> _Aim of the task_:
Beneath this instruction is a listing; print exactly the lines in it starting at the line that contains "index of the" and going through the line that contains "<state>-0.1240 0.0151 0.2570".

> _Working data_:

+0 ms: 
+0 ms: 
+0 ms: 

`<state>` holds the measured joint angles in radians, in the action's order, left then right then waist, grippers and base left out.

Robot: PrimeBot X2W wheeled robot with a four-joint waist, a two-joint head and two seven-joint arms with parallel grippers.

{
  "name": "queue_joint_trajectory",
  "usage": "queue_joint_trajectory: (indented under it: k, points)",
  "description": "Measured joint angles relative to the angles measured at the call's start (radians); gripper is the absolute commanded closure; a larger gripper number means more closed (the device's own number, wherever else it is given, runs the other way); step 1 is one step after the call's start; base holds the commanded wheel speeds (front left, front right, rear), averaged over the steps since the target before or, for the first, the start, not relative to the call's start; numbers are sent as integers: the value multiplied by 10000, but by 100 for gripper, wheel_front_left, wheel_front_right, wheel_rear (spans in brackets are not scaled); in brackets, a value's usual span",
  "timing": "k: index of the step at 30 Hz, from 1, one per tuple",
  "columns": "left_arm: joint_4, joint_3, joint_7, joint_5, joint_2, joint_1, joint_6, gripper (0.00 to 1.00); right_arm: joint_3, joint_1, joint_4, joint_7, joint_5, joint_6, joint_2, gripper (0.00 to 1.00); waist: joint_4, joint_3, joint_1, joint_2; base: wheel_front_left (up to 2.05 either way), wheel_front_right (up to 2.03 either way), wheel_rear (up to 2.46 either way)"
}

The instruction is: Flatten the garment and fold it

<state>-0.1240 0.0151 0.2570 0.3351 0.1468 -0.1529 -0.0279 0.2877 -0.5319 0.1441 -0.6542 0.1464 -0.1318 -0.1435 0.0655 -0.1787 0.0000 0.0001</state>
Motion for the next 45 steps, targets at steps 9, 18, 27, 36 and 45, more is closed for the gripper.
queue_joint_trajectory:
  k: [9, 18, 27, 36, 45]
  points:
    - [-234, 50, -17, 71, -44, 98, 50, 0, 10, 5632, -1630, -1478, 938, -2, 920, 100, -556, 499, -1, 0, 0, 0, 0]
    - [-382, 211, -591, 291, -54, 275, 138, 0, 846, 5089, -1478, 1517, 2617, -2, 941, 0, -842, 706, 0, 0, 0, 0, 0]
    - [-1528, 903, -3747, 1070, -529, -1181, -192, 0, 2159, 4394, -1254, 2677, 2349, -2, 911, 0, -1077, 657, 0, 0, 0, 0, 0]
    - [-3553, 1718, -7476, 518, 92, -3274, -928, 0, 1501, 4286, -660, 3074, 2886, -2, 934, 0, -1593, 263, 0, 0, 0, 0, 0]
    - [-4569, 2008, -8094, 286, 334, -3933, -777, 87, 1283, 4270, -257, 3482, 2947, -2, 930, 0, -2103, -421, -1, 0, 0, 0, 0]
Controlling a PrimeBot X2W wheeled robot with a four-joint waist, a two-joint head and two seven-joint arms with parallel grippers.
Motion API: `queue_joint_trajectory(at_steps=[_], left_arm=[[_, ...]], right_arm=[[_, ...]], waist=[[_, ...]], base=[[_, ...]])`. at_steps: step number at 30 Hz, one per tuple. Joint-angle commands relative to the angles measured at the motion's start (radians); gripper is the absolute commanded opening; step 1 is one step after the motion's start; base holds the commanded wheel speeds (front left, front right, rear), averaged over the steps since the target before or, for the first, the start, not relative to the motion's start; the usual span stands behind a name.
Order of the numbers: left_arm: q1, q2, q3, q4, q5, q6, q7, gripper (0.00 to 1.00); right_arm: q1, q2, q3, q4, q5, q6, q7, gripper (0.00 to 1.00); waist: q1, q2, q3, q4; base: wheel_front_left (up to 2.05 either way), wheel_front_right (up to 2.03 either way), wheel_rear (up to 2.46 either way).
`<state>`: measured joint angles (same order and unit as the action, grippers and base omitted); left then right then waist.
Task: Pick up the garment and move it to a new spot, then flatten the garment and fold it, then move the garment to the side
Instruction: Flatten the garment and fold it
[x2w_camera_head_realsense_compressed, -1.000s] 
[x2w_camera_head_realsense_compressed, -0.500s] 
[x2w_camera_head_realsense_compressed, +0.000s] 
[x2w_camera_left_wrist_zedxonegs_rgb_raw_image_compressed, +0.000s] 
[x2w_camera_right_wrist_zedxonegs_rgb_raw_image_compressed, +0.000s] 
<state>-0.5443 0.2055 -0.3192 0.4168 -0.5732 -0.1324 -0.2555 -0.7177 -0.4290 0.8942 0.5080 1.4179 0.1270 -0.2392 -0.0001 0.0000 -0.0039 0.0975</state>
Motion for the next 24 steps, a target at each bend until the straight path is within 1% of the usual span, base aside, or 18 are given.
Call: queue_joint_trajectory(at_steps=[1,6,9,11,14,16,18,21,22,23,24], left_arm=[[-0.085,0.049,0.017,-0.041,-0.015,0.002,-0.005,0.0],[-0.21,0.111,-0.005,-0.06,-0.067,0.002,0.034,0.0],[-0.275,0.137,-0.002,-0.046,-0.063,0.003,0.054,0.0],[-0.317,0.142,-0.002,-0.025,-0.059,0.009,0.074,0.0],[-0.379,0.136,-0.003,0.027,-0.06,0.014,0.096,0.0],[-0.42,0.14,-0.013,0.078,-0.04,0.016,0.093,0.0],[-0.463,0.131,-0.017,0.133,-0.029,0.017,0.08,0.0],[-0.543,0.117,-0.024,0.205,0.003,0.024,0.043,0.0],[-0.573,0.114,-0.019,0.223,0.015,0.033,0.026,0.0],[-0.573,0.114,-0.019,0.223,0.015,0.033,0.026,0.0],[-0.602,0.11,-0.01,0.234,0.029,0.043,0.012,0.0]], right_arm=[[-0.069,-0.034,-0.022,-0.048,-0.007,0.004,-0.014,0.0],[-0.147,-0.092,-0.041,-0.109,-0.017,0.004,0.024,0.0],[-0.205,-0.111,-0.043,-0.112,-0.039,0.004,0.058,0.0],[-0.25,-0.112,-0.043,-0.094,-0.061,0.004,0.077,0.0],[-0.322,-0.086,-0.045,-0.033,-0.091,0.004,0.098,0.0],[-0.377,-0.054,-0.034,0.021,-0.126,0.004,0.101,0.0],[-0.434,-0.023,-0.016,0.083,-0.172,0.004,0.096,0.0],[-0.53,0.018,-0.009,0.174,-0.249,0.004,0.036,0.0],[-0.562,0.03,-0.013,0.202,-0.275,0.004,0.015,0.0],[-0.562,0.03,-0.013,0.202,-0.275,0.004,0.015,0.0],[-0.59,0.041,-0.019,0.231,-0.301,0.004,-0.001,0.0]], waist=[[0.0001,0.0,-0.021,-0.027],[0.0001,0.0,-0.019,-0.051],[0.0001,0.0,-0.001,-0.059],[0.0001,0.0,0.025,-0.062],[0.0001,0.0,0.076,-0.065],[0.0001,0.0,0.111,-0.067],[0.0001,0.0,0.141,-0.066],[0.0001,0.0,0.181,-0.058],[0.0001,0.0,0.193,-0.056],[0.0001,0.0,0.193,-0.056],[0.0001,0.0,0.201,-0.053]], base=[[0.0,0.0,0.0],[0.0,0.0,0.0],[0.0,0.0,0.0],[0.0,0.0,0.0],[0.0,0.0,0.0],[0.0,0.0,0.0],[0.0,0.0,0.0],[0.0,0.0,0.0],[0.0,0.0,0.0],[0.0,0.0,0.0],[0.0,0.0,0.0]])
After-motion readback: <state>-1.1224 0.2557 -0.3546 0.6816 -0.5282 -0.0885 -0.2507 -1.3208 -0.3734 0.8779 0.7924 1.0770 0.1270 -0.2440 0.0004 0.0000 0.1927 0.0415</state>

> _Exercise result_:
  "timing": "k: index of the step at 30 Hz, from 1, one per tuple",
  "columns": "left_arm: joint_4, joint_3, joint_7, joint_5, joint_2, joint_1, joint_6, gripper (0.00 to 1.00); right_arm: joint_3, joint_1, joint_4, joint_7, joint_5, joint_6, joint_2, gripper (0.00 to 1.00); waist: joint_4, joint_3, joint_1, joint_2; base: wheel_front_left (up to 2.05 either way), wheel_front_right (up to 2.03 either way), wheel_rear (up to 2.46 either way)"
}

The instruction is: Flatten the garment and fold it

<state>-0.1240 0.0151 0.2570 0.3351 0.1468 -0.1529 -0.0279 0.2877 -0.5319 0.1441 -0.6542 0.1464 -0.1318 -0.1435 0.0655 -0.1787 0.0000 0.0001</state>

No further answer is expected.